**WORK ORDER:** Only the number is needed: how many lines of the records include "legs"?

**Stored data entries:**
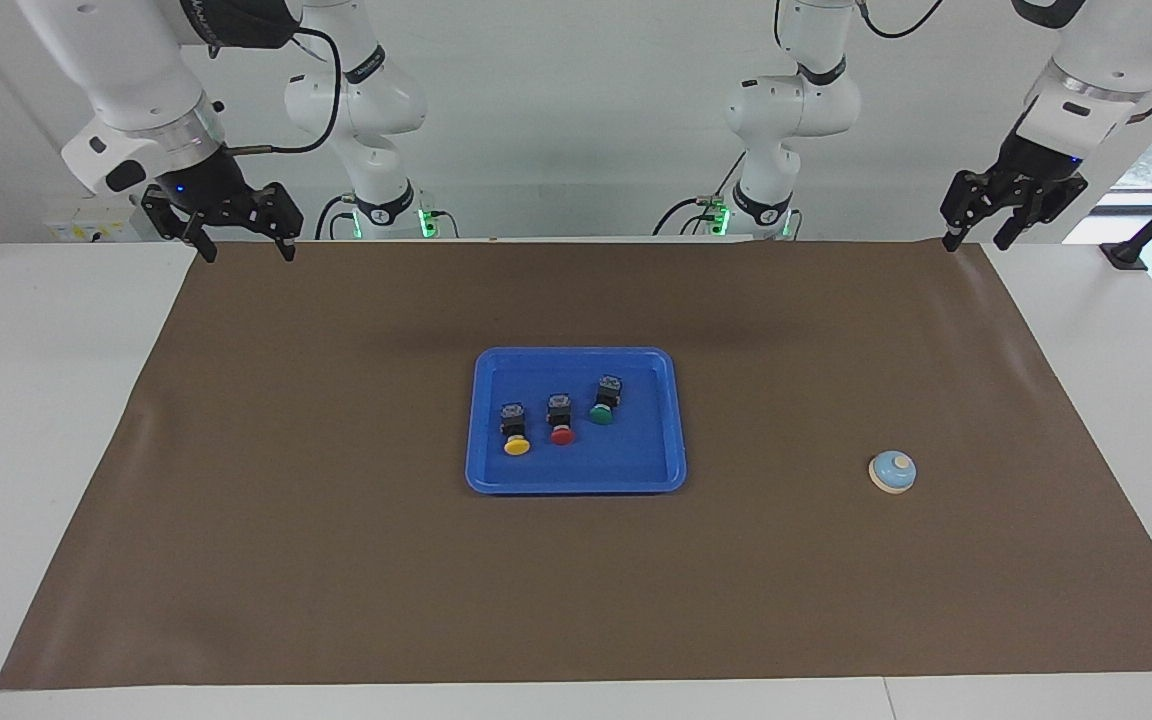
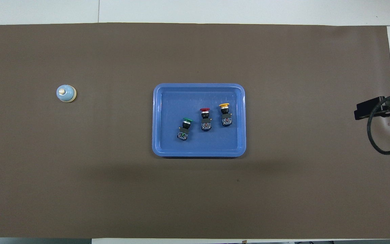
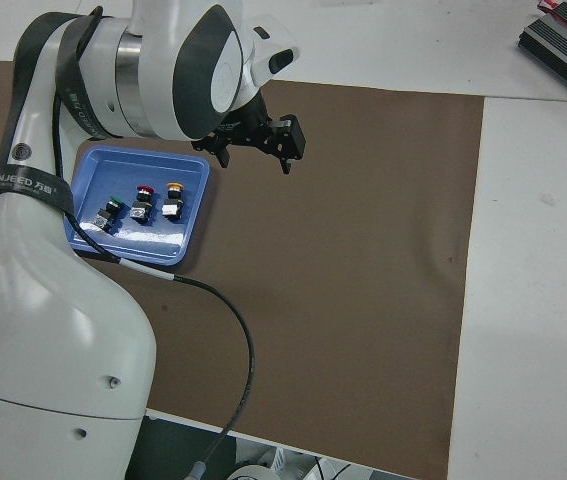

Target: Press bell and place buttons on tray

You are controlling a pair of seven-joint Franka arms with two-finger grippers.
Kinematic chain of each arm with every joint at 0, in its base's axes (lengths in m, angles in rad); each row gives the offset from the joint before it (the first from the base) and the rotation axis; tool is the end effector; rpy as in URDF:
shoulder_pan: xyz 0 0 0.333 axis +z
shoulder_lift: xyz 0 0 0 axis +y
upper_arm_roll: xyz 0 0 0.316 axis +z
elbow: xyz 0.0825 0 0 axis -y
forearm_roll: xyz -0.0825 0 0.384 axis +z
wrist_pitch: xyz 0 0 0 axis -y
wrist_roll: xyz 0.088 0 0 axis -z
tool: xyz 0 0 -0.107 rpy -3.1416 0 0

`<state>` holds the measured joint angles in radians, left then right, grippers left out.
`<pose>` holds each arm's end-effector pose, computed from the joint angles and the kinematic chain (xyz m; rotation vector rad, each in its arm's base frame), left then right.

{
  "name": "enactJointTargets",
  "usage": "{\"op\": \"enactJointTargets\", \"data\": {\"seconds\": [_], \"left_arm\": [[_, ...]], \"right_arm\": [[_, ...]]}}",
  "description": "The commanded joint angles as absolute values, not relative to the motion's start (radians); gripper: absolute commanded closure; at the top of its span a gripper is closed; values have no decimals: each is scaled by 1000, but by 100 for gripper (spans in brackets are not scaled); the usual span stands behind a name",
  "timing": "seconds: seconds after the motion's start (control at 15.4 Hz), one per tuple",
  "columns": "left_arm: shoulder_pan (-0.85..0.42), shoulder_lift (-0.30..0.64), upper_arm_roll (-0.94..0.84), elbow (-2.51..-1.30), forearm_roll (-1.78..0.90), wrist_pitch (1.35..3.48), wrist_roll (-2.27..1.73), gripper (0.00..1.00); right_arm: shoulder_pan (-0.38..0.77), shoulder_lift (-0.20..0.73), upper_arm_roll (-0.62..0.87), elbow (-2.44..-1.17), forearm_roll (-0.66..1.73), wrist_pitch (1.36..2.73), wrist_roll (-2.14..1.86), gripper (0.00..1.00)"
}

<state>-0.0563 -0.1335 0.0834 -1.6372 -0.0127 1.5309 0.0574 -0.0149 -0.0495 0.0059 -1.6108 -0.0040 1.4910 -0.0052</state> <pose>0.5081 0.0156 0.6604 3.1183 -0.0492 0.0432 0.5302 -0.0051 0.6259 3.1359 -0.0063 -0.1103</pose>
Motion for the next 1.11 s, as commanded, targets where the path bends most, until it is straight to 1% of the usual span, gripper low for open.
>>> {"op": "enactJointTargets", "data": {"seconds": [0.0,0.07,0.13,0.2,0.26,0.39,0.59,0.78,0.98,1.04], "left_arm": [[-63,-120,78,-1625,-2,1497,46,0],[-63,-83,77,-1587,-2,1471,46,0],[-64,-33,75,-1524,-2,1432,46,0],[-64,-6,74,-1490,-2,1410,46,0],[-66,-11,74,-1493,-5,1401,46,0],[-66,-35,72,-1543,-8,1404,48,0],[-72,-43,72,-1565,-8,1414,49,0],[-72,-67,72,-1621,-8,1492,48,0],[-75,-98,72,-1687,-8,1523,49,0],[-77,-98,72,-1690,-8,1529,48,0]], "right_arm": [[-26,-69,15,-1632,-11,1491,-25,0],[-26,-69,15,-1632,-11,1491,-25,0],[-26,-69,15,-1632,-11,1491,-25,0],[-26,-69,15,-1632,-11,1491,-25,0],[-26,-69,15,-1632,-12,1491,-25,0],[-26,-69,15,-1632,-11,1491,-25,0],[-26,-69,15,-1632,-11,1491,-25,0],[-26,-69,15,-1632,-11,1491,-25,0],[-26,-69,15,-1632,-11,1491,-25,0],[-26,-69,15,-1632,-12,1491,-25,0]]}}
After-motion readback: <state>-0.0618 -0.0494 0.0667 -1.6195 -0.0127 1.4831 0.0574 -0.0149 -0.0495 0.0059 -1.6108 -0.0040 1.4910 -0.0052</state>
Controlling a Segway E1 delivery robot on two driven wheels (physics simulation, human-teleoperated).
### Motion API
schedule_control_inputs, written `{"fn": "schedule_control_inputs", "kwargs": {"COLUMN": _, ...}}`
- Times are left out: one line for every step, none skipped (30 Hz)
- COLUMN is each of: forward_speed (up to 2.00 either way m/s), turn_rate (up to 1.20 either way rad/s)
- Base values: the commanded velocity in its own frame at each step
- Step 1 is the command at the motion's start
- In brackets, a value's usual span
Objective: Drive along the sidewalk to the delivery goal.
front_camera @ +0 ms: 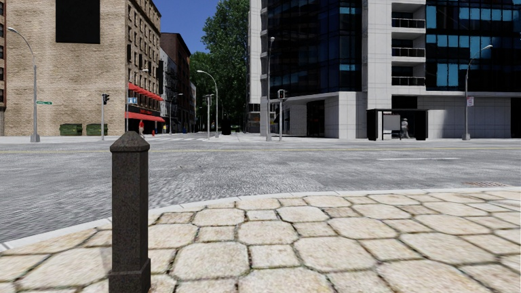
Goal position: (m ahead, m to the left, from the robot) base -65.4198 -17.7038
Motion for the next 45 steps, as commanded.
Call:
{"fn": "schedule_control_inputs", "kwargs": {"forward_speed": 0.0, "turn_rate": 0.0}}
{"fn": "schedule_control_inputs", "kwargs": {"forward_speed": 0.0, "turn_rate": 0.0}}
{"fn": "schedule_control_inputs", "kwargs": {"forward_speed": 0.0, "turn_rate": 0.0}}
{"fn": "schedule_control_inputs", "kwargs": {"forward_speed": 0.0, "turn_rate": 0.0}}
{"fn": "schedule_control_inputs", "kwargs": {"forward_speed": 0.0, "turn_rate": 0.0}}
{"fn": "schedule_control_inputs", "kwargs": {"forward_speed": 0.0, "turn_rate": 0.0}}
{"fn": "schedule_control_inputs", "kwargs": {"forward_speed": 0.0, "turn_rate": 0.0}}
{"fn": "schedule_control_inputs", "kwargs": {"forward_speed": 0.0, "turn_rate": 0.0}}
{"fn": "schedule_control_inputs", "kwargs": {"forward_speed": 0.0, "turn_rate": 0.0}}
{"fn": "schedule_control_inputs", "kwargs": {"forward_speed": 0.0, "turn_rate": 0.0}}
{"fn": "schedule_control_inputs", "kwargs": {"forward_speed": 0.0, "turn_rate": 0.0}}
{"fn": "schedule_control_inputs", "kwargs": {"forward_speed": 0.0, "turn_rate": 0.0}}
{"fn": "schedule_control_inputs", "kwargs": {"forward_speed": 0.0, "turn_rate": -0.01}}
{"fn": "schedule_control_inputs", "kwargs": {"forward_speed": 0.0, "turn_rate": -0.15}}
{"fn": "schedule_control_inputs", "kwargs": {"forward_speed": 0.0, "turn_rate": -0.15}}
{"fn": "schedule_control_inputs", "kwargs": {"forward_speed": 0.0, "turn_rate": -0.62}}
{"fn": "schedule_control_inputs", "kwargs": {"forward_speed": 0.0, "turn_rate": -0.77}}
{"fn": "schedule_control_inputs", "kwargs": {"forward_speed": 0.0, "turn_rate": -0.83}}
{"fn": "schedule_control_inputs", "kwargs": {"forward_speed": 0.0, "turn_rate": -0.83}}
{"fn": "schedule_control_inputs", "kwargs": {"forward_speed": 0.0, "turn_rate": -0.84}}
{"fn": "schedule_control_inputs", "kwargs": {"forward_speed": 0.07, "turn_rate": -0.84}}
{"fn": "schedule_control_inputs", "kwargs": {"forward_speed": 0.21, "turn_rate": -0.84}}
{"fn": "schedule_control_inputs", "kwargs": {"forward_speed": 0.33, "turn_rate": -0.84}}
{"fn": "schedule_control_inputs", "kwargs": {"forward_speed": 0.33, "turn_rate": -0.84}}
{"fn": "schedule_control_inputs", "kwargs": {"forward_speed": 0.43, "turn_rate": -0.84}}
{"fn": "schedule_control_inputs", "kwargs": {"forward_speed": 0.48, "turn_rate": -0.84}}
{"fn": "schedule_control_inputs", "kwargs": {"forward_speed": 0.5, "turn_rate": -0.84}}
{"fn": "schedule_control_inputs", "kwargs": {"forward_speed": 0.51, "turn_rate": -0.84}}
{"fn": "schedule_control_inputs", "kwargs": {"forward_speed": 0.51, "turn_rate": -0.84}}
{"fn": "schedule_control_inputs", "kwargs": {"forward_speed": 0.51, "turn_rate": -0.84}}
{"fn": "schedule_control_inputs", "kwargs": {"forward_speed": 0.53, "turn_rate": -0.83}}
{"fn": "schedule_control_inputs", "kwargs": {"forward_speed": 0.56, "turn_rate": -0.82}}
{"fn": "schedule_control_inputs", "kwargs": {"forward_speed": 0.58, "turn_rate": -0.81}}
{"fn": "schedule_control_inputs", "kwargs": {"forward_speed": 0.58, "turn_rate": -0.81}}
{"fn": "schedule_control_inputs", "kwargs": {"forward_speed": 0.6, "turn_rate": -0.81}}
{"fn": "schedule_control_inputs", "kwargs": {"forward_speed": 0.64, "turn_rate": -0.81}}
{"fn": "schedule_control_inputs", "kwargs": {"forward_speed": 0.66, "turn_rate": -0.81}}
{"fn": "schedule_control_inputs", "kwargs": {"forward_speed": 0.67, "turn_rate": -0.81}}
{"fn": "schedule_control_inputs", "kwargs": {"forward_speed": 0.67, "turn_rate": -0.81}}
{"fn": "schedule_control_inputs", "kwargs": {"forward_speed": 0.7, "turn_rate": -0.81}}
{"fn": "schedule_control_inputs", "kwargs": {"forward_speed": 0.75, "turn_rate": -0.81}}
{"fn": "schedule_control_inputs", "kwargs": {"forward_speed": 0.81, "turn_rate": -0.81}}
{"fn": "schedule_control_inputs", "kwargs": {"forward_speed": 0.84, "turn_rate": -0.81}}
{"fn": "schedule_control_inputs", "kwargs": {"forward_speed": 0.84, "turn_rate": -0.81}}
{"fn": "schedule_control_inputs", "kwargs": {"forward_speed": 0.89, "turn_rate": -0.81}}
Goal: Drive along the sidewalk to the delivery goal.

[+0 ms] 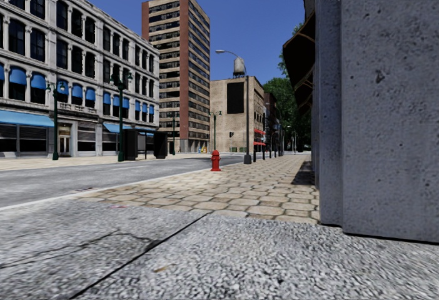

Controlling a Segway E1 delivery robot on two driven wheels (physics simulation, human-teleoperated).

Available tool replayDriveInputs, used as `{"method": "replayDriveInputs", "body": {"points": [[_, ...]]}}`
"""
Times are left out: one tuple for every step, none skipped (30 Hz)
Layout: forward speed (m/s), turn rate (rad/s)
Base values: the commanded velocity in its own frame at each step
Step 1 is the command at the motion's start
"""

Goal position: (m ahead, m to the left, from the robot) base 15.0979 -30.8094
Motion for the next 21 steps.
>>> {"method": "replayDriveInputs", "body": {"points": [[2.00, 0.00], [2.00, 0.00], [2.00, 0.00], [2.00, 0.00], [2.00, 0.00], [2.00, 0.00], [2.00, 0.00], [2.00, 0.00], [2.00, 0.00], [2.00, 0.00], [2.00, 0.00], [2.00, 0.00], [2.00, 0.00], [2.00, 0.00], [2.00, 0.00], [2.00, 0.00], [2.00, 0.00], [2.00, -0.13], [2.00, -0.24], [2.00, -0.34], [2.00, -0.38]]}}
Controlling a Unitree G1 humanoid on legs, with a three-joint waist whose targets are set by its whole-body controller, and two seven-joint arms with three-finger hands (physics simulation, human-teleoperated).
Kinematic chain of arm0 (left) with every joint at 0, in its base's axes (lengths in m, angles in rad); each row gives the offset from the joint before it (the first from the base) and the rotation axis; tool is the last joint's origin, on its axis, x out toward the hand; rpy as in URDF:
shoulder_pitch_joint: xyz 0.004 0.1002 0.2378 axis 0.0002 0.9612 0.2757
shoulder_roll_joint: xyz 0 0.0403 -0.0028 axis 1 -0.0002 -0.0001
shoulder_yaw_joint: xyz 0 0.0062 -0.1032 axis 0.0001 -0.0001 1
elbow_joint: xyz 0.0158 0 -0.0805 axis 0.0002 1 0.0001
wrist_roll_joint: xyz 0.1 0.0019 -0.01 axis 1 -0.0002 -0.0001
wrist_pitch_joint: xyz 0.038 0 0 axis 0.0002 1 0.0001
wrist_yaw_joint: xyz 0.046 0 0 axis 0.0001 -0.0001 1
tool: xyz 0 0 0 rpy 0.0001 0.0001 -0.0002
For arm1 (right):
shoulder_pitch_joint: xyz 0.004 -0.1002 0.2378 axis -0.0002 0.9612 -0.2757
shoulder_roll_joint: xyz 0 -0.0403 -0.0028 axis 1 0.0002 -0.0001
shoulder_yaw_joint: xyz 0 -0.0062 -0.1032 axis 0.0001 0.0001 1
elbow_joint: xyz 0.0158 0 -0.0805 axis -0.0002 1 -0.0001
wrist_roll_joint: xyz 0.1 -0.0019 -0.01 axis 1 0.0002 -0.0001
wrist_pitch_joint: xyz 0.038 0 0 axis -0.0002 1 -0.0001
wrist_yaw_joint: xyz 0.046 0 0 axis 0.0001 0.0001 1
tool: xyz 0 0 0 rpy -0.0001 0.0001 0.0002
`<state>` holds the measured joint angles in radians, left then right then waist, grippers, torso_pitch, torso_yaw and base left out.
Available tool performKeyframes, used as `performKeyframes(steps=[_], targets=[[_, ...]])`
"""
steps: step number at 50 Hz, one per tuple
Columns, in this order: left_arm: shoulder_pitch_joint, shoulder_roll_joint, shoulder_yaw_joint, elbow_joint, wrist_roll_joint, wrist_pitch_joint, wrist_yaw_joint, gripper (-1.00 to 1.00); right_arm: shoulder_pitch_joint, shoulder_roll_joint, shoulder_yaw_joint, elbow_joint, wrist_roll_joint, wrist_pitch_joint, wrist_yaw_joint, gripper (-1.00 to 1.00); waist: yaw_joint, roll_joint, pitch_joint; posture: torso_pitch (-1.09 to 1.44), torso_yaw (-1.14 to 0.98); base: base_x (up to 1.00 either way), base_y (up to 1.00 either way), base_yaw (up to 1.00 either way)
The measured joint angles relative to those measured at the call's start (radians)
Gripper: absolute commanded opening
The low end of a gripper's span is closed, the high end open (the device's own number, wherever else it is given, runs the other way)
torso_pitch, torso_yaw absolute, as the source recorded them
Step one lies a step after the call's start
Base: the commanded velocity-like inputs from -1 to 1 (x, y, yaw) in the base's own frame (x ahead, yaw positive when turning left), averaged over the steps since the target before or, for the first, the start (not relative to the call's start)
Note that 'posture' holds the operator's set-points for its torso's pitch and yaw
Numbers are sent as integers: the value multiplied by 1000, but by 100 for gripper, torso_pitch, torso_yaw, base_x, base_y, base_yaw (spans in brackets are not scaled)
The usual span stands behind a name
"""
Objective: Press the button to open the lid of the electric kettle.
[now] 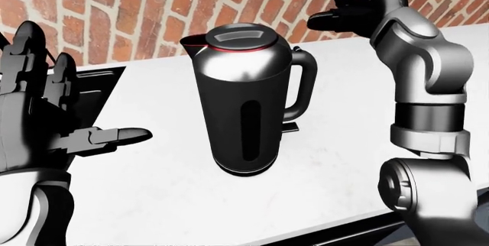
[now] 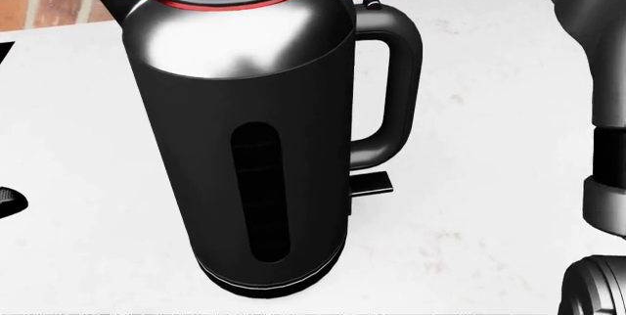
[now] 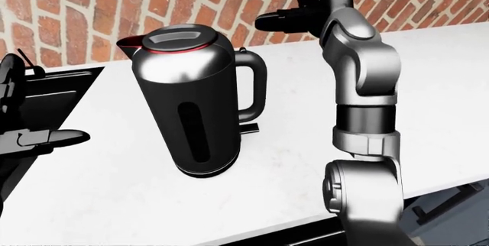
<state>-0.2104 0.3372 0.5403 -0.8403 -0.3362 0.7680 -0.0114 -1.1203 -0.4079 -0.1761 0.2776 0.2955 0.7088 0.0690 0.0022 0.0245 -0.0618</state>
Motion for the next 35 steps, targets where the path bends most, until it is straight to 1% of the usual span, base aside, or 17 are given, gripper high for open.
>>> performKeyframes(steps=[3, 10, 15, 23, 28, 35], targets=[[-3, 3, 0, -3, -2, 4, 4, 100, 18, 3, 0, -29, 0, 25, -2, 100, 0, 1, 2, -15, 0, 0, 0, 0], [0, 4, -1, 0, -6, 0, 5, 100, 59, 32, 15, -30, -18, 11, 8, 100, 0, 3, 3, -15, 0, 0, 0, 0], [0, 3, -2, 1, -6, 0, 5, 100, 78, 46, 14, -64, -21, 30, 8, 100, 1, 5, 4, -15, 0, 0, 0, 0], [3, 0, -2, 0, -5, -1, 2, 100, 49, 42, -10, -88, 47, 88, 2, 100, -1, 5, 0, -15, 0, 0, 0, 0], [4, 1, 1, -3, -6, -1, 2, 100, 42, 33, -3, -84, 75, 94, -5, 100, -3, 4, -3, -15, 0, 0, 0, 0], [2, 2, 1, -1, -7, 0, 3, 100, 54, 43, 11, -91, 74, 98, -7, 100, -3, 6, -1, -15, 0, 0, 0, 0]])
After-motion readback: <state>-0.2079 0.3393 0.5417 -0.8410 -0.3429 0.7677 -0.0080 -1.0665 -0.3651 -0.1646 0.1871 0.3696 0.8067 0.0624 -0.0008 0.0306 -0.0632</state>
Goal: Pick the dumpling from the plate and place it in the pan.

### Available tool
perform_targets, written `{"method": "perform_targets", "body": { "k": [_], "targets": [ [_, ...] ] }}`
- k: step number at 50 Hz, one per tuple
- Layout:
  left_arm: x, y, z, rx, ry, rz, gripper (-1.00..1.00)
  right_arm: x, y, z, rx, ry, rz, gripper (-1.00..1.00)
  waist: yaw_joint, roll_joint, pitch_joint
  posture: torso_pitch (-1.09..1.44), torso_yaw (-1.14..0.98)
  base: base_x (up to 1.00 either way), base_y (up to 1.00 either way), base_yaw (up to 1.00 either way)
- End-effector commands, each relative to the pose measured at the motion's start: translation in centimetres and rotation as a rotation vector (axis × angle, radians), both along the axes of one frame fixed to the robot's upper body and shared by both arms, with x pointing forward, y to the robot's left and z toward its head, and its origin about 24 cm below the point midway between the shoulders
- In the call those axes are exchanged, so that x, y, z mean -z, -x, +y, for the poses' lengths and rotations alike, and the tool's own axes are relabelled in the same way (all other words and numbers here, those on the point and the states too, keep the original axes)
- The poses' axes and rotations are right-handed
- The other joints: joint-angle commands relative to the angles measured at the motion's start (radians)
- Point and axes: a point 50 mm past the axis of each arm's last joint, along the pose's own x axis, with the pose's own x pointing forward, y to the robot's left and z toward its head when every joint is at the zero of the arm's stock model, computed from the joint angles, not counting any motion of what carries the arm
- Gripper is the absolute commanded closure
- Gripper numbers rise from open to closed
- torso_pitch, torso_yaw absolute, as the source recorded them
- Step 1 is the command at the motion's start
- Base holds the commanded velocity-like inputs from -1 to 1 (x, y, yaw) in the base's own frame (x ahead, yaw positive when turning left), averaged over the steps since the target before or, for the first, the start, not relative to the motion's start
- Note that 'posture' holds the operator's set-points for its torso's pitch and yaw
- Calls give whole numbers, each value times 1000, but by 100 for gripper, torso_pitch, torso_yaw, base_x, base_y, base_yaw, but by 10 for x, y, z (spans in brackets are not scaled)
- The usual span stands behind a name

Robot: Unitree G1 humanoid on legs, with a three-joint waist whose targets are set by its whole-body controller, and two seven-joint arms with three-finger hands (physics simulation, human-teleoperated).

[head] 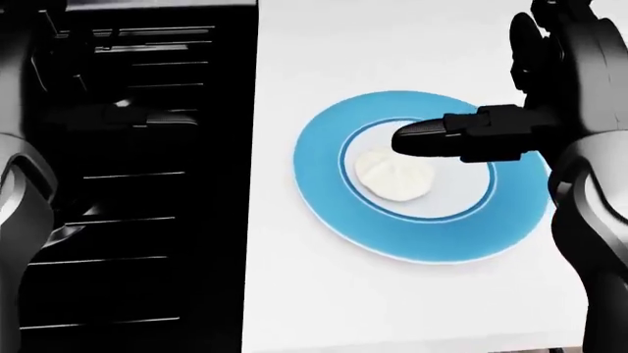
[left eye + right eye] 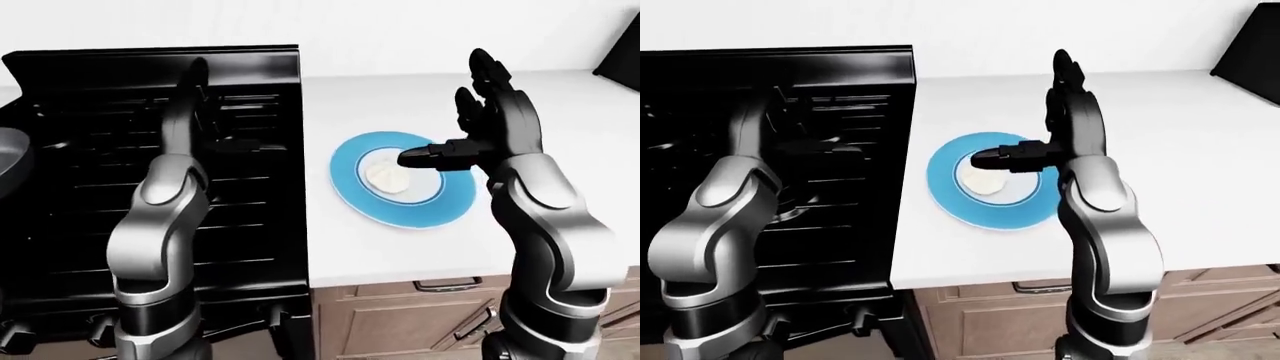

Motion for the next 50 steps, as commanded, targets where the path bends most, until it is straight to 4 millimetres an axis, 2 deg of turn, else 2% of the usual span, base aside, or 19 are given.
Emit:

**RESULT:** 2